REQUIREMENT
Where the material below has a line containing "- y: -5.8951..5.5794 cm", start repeating exactly, and keep going through the line containing "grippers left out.", with no other lines.

___

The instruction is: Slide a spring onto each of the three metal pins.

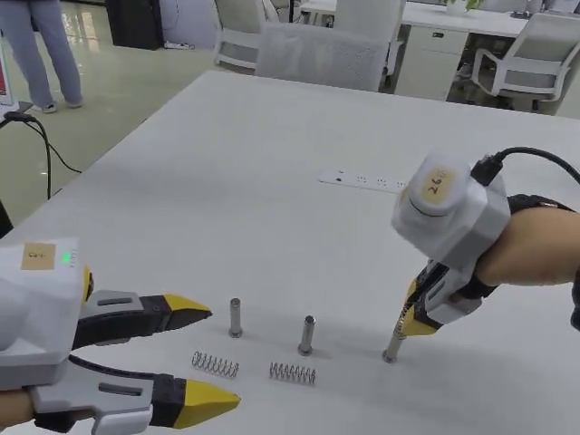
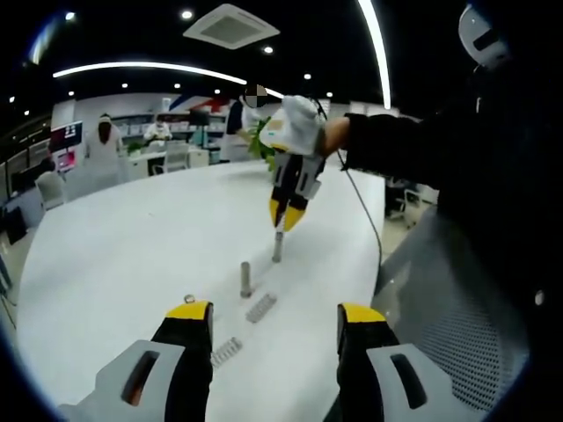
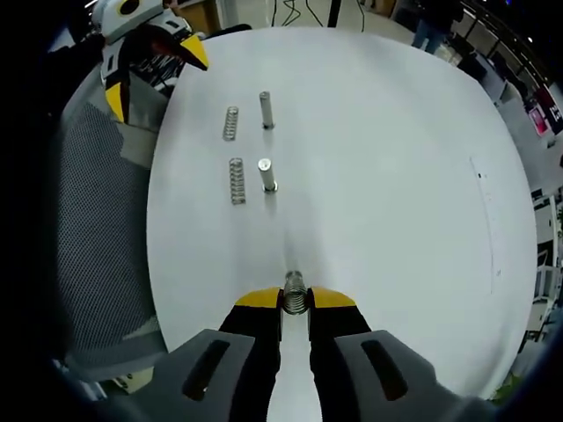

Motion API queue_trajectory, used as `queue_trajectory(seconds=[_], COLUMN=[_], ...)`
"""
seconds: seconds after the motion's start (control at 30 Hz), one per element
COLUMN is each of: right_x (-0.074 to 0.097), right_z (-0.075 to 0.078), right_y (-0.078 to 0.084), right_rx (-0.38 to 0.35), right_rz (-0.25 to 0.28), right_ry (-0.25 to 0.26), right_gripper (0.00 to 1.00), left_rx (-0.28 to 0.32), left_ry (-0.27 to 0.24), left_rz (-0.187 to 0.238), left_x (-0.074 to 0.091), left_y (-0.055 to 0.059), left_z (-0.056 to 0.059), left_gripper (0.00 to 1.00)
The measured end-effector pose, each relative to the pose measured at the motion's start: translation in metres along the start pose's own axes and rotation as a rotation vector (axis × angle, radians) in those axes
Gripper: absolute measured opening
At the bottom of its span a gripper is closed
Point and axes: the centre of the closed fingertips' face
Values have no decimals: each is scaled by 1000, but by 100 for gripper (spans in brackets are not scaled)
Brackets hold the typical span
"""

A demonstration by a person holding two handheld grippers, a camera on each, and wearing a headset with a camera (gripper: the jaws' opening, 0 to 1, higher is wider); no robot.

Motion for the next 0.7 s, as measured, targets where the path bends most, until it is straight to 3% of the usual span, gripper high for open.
queue_trajectory(seconds=[0.7], right_x=[-28], right_z=[-8], right_y=[11], right_rx=[-6], right_rz=[-51], right_ry=[-17], right_gripper=[8], left_rx=[1], left_ry=[6], left_rz=[-6], left_x=[1], left_y=[1], left_z=[1], left_gripper=[51])
Point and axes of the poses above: the centre of the closed fingertips' face, and the gripper's own axes: x roughly backward along the fingers, z roughly to its right, y roughly out of its underside, and after that the axes turned 6 degrees about z, right-handed
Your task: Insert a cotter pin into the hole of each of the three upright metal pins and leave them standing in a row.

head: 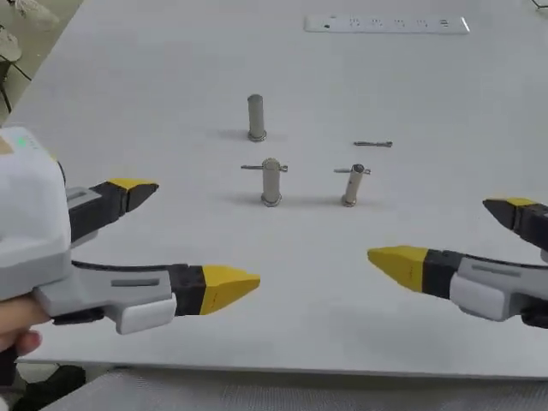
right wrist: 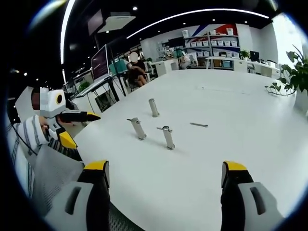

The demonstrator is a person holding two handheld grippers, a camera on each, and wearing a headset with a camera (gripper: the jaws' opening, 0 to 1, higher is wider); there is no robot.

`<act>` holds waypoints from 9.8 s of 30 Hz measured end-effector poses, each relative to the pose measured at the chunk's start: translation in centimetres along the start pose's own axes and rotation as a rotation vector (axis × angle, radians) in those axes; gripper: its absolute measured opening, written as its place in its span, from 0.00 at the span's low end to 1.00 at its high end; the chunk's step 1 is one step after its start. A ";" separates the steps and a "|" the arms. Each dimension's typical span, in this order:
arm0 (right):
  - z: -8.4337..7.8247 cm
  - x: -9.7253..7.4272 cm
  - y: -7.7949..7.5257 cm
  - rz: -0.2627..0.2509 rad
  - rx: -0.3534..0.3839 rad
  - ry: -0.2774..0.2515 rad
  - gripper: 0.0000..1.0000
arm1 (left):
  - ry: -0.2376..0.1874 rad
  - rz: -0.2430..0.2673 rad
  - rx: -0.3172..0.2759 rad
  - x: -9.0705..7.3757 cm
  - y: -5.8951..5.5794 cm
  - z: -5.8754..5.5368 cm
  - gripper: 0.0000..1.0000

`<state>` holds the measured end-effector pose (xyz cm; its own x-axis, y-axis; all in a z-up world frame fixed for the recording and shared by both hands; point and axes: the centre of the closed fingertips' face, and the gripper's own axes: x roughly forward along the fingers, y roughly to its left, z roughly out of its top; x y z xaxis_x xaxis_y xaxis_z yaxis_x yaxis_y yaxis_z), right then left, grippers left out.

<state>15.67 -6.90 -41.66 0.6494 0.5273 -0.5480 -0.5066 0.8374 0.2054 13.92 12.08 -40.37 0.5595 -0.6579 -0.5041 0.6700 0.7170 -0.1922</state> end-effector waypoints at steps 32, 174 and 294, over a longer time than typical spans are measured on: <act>0.9 -0.8 -1.2 -0.019 0.032 -0.028 0.92 | -0.020 0.068 0.041 4.2 7.3 7.2 0.87; 0.1 -2.2 0.3 0.020 -0.129 0.012 0.88 | 0.082 -0.078 0.219 4.8 1.5 0.1 0.09; 7.8 4.8 -6.9 0.167 -0.513 0.313 0.41 | 0.022 -0.172 -0.024 3.8 -4.2 -1.5 0.99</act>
<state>26.71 -9.06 -39.34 0.3802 0.5131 -0.7696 -0.8455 0.5301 -0.0643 12.51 6.88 -42.78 0.4266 -0.7662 -0.4806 0.7429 0.5999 -0.2969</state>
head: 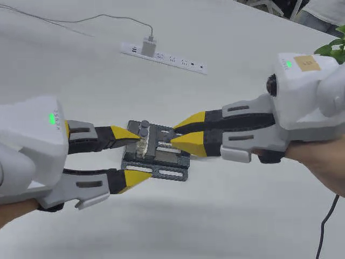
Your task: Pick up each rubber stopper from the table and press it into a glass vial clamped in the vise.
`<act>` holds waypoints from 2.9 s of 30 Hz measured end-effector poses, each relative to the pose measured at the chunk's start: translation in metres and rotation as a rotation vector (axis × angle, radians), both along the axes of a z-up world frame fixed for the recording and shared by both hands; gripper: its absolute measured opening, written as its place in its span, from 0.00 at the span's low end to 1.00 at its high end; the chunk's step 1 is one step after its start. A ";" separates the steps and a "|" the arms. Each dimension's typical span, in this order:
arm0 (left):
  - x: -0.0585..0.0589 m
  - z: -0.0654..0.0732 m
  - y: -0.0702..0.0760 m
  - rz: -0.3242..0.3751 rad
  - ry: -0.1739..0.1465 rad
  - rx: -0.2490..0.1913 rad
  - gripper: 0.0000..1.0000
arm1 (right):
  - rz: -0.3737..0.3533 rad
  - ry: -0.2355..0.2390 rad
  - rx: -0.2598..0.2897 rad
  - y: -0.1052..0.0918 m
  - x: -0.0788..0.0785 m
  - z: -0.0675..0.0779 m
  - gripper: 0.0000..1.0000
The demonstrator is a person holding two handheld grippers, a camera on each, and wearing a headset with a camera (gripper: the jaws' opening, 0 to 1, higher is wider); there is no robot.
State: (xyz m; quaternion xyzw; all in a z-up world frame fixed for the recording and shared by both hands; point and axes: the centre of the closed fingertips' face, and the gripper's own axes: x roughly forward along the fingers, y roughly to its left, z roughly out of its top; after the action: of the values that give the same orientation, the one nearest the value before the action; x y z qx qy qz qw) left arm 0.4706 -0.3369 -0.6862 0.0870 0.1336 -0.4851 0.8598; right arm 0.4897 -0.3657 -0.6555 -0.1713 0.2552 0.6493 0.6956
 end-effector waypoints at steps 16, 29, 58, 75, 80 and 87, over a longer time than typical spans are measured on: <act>0.006 -0.026 0.032 0.042 0.019 -0.020 0.72 | -0.053 0.005 -0.113 0.019 0.033 -0.030 0.06; 0.007 -0.046 0.037 0.024 0.061 -0.081 0.95 | -0.065 0.012 -0.282 0.026 0.055 -0.089 0.06; 0.013 -0.055 0.041 0.032 0.085 -0.107 0.98 | -0.014 -0.004 -0.475 0.022 0.068 -0.147 0.06; 0.014 -0.056 0.040 0.030 0.088 -0.117 0.96 | 0.024 -0.030 -0.514 0.023 0.067 -0.149 0.06; 0.012 -0.056 0.041 0.032 0.090 -0.121 0.95 | 0.029 -0.033 -0.523 0.023 0.066 -0.149 0.06; 0.012 -0.056 0.041 0.032 0.090 -0.124 0.95 | 0.044 -0.039 -0.551 0.023 0.066 -0.149 0.05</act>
State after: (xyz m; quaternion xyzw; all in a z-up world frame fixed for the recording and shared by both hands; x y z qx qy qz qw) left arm 0.4823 -0.2955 -0.7422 0.0096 0.1430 -0.4820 0.8644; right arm 0.5552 -0.3424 -0.8045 -0.3718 0.4050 0.5669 0.6135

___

ANSWER SPACE
  - y: -5.8951..5.5794 cm
  - z: -5.8754..5.5368 cm
  - gripper: 0.0000..1.0000

`<state>` holds the measured end-effector pose (xyz cm; its own x-axis, y-axis; all in a z-up world frame fixed for the recording and shared by both hands; point and axes: the centre of the closed fingertips' face, and the gripper's own axes: x roughly forward along the fingers, y roughly to its left, z roughly out of its top; x y z xaxis_x xaxis_y xaxis_z yaxis_x yaxis_y yaxis_z), right then left, grippers left out.

Nothing more belongs to the answer.